Malgré une fragilisation du secteur, le gouvernement a cependant décidé de réduire drastiquement les aides destinées aux exploitations les plus en difficulté dans le budget 2026, adopté via le 49.3. C’est ce que dénonce Solidarité Paysans, association qui accompagne les agriculteurs en détresse : « Ce budget entérine une baisse de 80 % du financement de l’Aide à la relance de l’exploitation agricole (Area) pour 2026, malgré les avis unanimes des deux assemblées pour rétablir ce financement, malgré les amendements adoptés à plusieurs reprises en ce sens et malgré les alertes multiples. » Concrètement, l’enveloppe consacrée à l’Area, passe de 6,7 millions d’euros en 2025 à… 1,3 million pour 2026.

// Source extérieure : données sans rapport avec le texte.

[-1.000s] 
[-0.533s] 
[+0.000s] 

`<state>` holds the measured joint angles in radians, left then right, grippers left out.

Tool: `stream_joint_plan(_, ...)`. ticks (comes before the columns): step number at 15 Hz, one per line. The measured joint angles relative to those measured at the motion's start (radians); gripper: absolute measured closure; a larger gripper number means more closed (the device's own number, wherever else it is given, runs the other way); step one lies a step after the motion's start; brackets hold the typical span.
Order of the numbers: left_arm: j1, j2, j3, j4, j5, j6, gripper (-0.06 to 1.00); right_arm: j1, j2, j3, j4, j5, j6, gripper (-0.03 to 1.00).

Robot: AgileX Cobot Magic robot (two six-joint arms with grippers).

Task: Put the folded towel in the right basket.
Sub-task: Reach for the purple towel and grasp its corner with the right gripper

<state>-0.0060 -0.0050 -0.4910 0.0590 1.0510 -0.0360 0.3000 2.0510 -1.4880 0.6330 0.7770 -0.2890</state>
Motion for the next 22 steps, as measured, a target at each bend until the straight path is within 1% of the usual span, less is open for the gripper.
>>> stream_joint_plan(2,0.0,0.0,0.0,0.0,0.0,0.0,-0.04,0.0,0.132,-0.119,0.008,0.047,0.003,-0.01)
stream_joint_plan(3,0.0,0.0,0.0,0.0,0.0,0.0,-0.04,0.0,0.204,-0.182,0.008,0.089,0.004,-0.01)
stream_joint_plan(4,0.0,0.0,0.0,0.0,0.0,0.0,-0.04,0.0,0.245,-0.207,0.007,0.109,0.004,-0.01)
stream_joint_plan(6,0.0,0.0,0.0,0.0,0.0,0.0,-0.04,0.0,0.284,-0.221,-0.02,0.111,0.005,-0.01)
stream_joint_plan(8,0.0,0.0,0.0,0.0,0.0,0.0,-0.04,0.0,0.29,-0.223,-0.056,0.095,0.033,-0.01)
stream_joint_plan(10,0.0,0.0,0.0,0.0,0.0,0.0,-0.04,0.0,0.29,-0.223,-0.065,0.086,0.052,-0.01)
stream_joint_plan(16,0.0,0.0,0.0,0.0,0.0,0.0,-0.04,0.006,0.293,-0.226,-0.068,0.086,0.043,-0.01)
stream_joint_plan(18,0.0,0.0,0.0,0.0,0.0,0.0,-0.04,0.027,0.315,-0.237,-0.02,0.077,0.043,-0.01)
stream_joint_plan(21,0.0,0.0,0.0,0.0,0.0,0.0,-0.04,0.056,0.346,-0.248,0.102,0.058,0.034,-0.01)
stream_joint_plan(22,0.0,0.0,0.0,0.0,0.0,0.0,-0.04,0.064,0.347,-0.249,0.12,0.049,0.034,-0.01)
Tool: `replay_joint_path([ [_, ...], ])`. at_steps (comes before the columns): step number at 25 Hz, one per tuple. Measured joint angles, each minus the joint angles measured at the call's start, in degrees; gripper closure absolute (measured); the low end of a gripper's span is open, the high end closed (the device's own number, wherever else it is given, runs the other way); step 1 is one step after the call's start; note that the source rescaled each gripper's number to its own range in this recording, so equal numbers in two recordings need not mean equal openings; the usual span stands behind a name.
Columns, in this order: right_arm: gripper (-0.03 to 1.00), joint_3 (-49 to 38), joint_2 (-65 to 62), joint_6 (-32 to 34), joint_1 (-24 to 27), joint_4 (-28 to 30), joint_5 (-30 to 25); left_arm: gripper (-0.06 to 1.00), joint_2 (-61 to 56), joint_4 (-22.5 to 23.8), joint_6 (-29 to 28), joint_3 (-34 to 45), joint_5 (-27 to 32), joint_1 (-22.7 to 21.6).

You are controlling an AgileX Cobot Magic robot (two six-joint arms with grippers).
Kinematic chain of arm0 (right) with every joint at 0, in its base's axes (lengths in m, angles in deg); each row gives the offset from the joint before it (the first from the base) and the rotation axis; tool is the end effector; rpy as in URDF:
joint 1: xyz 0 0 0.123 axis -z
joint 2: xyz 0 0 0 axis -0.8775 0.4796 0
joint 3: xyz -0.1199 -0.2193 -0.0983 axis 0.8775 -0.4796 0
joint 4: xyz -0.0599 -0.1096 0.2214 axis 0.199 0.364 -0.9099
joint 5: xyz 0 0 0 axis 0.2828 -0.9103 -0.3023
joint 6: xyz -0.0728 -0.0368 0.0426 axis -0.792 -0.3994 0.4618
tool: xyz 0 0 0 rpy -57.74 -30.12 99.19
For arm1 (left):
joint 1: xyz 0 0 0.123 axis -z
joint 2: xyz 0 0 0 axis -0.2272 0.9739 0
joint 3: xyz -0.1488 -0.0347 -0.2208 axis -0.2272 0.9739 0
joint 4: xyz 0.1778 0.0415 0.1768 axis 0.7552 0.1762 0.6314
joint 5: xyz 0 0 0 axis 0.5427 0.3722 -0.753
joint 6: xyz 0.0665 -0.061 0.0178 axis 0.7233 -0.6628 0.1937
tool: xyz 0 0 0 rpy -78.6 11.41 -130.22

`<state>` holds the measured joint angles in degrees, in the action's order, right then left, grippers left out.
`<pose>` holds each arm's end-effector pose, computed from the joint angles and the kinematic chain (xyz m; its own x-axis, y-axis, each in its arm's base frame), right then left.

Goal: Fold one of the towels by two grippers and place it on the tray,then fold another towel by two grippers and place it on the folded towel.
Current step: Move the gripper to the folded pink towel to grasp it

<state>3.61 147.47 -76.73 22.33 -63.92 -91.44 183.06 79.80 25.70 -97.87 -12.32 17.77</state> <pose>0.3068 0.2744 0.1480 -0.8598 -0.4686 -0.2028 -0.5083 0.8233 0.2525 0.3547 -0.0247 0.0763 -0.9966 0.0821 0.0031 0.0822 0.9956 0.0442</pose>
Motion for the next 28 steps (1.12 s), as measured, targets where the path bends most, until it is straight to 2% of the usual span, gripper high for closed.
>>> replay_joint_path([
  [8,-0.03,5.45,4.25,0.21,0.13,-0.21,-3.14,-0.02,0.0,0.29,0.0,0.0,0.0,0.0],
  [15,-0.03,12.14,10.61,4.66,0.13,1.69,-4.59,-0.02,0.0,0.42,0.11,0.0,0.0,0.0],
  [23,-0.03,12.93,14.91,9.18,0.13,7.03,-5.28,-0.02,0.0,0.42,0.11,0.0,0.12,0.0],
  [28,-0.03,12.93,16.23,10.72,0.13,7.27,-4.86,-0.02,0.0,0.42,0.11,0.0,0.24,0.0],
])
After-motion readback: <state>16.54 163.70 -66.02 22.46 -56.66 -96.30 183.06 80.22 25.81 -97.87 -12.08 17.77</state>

« Les pouvoirs publics justifient cette baisse de 80 % du budget par le fait que l’enveloppe a été très peu utilisée l’an dernier. Ils ont donc fixé le montant pour 2026 à hauteur des crédits utilisés en 2025 », explique Christelle Hédouin, coordinatrice à Solidarité Paysans.
Des fermes exclues du dispositif
L’Area, mise en place depuis 2019, est l’une des rares aides publiques dédiées aux agriculteurs et agricultrices en difficulté. Elle vise à mettre en place un plan de restructuration de l’exploitation et un suivi technico-économique. Elle doit être précédée d’un audit global techno-économique destiné à évaluer la viabilité et la capacité de redressement de la ferme. Première faille du dispositif, selon Solidarité Paysans : les critères d’accès à l’audit global dévoient le dispositif parce qu’ils permettent à tout agriculteur d’en bénéficier, même si la ferme n’est pas en difficulté financière.
Seconde faille : l’Area est peu utilisée parce qu’une partie des critères d’accès, établis au niveau européen, ne sont pas adaptés aux exploitations les plus en difficulté. « Certaines d’entre elles se voient exclues de fait. Le dispositif passe totalement à côté de sa cible initiale », déplore Christelle Hédouin.
Son association réclame la suppression de certains critères limitants pour de nombreux agriculteurs, notamment celui obligeant à détenir des capitaux propres inférieurs à la moitié du capital social. En vain. L’État n’a mené aucune action auprès de la Commission européenne pour modifier ces critères. Même constat de la part de la Confédération paysanne : « Nous avons souligné à plusieurs reprises que le sous-usage de ces fonds était principalement dû à un dispositif peu réactif et dont les critères devaient être adaptés afin de cibler les fermes les plus en difficulté qui ne peuvent pas concrètement y accéder. »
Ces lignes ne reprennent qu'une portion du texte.